> _Problem to solve_:
Before returning the data, strip out the pictures and keep everything else exactly the same.

> _Data_:
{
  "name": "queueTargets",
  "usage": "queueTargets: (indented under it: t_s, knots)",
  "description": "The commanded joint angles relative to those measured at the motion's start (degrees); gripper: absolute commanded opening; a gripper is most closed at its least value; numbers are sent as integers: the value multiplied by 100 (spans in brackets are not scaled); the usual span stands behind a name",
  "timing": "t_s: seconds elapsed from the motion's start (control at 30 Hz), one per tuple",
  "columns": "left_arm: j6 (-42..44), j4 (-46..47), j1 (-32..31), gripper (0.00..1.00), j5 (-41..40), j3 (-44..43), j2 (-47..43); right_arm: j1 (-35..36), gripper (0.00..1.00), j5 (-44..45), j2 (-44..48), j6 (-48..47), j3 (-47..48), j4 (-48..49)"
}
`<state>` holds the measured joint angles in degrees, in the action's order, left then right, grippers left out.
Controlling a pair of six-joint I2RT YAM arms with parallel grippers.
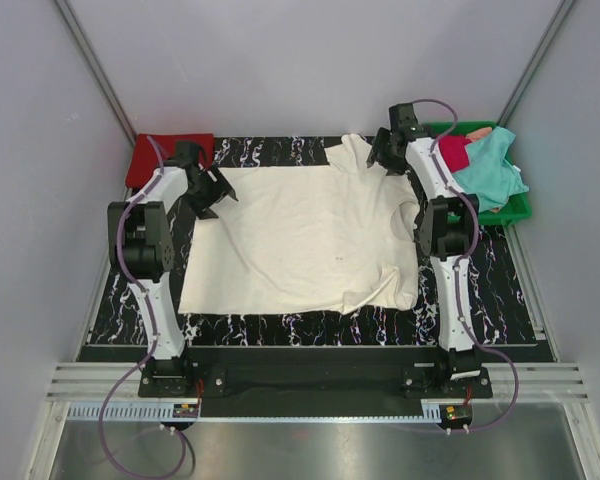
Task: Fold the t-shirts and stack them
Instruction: Flatten the tshirt out
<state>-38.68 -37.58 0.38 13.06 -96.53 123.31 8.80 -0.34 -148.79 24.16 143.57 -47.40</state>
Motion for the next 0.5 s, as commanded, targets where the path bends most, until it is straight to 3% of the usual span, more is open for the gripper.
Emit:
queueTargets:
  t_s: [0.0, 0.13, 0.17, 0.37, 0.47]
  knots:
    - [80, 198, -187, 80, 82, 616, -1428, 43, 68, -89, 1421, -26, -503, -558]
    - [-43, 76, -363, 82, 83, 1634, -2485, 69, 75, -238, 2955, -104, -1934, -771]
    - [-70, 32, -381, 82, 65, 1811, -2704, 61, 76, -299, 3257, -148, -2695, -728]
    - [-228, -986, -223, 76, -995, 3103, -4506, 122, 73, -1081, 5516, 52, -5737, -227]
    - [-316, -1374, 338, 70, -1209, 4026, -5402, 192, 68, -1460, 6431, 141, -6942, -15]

> _Your solution_:
{
  "name": "queueTargets",
  "usage": "queueTargets: (indented under it: t_s, knots)",
  "description": "The commanded joint angles relative to those measured at the motion's start (degrees); gripper: absolute commanded opening; a gripper is most closed at its least value; numbers are sent as integers: the value multiplied by 100 (spans in brackets are not scaled); the usual span stands behind a name",
  "timing": "t_s: seconds elapsed from the motion's start (control at 30 Hz), one per tuple",
  "columns": "left_arm: j6 (-42..44), j4 (-46..47), j1 (-32..31), gripper (0.00..1.00), j5 (-41..40), j3 (-44..43), j2 (-47..43); right_arm: j1 (-35..36), gripper (0.00..1.00), j5 (-44..45), j2 (-44..48), j6 (-48..47), j3 (-47..48), j4 (-48..49)"
}
`<state>` holds the measured joint angles in degrees, in the action's order, left then right, grippers left out.
Controlling a pair of six-joint I2RT YAM arms with parallel grippers.
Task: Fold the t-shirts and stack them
Instruction: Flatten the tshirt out
<state>-38.68 -37.58 0.38 13.06 -96.53 123.31 8.80 -0.34 -148.79 24.16 143.57 -47.40</state>
Motion for the next 0.5 s, as commanded, targets where the path bends most, until it is straight to 3% of the usual span, more is open for the gripper.
Emit:
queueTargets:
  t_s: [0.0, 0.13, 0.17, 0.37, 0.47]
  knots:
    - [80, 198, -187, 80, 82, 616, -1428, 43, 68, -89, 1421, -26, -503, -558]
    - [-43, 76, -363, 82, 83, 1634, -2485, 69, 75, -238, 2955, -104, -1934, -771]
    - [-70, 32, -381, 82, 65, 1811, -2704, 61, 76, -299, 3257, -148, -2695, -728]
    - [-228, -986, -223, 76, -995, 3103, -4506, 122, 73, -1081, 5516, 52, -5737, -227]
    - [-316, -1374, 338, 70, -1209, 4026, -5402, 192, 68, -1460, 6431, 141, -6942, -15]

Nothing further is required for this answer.